Friday, March 5, 2010

Hooray for Heroines!

The characters in these novels are full of the kind of energy that one would hope to find every day. Young women, who go out, seek the world, venture into the unknown and have proved to be genuine, intricate, and strong. As a woman, with two daughters, I would only hope that the kind of excitement and intricately fascinating details portrayed in these novels will be available to each and every one of us. As females, young and old, we balance on a fine line of feeling strength and weakness, confidence and insecurity, intrigue and disdain, and these characters give us the right to cheer for the aggressive, stubborn, type-a personalities, but to also connect to the anguish they feel when their heart is broken.

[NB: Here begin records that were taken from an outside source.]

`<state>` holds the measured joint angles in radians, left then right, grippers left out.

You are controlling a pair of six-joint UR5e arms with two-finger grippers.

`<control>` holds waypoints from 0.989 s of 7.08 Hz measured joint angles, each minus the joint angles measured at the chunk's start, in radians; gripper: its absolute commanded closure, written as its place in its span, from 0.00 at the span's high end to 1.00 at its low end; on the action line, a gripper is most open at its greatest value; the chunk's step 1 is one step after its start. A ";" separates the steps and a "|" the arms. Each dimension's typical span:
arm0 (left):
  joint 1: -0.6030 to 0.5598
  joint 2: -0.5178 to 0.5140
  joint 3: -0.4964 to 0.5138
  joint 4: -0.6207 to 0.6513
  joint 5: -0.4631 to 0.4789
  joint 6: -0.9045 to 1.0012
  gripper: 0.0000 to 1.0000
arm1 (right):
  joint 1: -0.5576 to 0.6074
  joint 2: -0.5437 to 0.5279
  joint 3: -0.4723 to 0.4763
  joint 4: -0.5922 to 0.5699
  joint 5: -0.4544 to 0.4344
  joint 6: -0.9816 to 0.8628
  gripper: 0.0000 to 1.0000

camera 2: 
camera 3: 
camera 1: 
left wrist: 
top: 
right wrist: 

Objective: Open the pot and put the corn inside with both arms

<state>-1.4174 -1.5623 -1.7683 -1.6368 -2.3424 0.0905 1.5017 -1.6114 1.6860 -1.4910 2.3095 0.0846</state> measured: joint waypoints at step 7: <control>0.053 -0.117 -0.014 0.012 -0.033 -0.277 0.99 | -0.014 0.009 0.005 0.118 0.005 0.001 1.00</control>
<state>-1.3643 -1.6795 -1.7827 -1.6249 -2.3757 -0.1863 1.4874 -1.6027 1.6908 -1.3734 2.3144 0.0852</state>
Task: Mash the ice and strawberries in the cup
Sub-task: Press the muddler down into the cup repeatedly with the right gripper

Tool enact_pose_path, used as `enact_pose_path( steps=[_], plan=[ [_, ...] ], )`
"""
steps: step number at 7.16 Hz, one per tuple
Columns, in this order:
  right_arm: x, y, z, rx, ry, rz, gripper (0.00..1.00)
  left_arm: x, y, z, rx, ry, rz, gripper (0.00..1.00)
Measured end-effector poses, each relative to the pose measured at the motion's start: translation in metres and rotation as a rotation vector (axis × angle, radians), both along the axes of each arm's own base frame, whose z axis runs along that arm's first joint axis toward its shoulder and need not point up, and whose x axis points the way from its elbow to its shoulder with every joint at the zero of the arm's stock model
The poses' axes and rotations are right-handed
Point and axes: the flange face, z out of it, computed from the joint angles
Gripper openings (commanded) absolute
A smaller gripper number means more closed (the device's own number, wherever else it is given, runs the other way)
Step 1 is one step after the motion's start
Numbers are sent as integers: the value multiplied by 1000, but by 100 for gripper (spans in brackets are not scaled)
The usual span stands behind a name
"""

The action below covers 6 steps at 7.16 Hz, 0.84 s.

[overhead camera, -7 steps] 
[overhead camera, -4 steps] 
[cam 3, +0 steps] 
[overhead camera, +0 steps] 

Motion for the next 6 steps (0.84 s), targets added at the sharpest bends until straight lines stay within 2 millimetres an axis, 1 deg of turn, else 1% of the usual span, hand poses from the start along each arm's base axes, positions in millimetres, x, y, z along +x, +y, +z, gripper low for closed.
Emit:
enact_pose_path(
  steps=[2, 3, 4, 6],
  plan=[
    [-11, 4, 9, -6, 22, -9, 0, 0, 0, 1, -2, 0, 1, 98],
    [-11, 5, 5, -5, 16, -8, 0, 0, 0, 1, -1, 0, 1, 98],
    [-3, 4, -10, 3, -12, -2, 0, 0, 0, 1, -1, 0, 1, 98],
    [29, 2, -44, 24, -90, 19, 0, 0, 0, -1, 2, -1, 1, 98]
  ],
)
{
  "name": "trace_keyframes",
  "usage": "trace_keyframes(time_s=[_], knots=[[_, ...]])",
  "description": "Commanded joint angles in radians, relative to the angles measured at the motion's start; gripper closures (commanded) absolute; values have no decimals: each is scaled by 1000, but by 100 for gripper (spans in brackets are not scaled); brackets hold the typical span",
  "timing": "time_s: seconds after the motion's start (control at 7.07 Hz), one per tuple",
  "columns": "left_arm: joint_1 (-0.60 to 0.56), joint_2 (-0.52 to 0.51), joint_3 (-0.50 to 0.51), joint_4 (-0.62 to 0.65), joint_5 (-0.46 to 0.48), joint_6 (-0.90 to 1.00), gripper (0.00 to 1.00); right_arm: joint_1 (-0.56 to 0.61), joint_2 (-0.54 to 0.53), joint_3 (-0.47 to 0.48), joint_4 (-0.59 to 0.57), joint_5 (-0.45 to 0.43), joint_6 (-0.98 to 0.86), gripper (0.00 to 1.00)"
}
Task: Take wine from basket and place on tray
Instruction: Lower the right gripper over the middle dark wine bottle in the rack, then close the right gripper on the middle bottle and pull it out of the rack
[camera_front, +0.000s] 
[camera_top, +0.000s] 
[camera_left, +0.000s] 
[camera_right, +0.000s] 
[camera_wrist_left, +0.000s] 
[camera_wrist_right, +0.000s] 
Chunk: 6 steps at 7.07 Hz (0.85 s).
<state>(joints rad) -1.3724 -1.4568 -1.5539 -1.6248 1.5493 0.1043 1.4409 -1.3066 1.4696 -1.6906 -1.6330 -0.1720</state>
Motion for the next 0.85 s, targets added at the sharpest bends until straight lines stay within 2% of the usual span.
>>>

In Graceling, by Kristin Cashore, the heroine chose her life and love, while helping the country fight an evil mastermind. Also, a pillar of strength was the young girl who chose to escape her fate, avoid prison because she was female, protect one sister while saving another from death, and rode off into the sunset on a dragon in Shadow of the Dragon, by Kate O’Hearn. And lastly, A Curse Dark As Gold, by Elizabeth C. Buntz, develops a young woman who fights off a dark figure looming over her tragic and simple but heroic life, as she saves the family business, her sister, and her own young child. Hooray for the REAL heroines – people who wear dresses (when they choose) while saving princesses (themselves, as well), tame dragons (no person had been able to before), fall in love (and show it openly), and be themselves (all in a day's work)! All of these young women show charisma and self-control while defeating the odds stacked against them, but they never lost their smart wit and capacity to defend themselves - traits I think we all hope for!